The age of the digital revolution emerges as the last traditional UK shoddy manufacturer from the industrial revolution closes. However, after twenty-years away, the founder of Evergreen returns. The infrastructure is diminished but this is 'an itch he just has to scratch'. He resigns from paid work and using savings, launching a new business with similar aims: iinouiio! The only one of its kind! He seeks to educate and inform through the arts, but the really, really crazy idea is to re-establish a new eco-friendly facility to make beautiful new yarns and fabrics from recycled wool and luxury fibres once more.

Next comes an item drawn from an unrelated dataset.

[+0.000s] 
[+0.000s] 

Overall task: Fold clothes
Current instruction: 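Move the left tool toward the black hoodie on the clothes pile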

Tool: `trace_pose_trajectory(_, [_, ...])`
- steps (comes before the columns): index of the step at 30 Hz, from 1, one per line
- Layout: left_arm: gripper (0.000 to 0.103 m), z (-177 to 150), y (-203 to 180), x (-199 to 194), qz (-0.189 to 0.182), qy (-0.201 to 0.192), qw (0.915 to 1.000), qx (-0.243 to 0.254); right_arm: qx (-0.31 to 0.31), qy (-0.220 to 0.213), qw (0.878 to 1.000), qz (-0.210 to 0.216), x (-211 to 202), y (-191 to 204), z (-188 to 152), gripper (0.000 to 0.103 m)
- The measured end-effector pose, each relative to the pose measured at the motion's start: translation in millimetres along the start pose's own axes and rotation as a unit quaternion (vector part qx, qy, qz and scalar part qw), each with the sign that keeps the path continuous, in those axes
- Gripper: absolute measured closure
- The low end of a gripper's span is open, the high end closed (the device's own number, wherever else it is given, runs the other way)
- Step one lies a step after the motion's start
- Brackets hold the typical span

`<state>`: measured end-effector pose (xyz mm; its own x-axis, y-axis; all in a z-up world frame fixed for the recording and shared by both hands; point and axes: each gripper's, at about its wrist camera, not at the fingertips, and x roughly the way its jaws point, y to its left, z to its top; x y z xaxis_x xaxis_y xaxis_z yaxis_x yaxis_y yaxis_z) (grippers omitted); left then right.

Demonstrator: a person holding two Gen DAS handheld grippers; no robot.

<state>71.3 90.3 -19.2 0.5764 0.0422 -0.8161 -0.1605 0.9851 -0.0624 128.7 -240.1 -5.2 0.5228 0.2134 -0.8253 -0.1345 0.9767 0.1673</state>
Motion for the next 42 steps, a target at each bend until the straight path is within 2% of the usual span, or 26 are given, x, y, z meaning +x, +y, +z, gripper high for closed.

Unlike the pioneering Evergreen phase, there is now growing political pressure, changing consumer attitudes and environmental urgency as never before. It is, perhaps, ironic that after such a long-standing history and heritage of traditional Yorkshire textile recycling, iinouiio is the only UK business engaged with traditional techniques to create yarns and fabrics in the most responsible ways possible.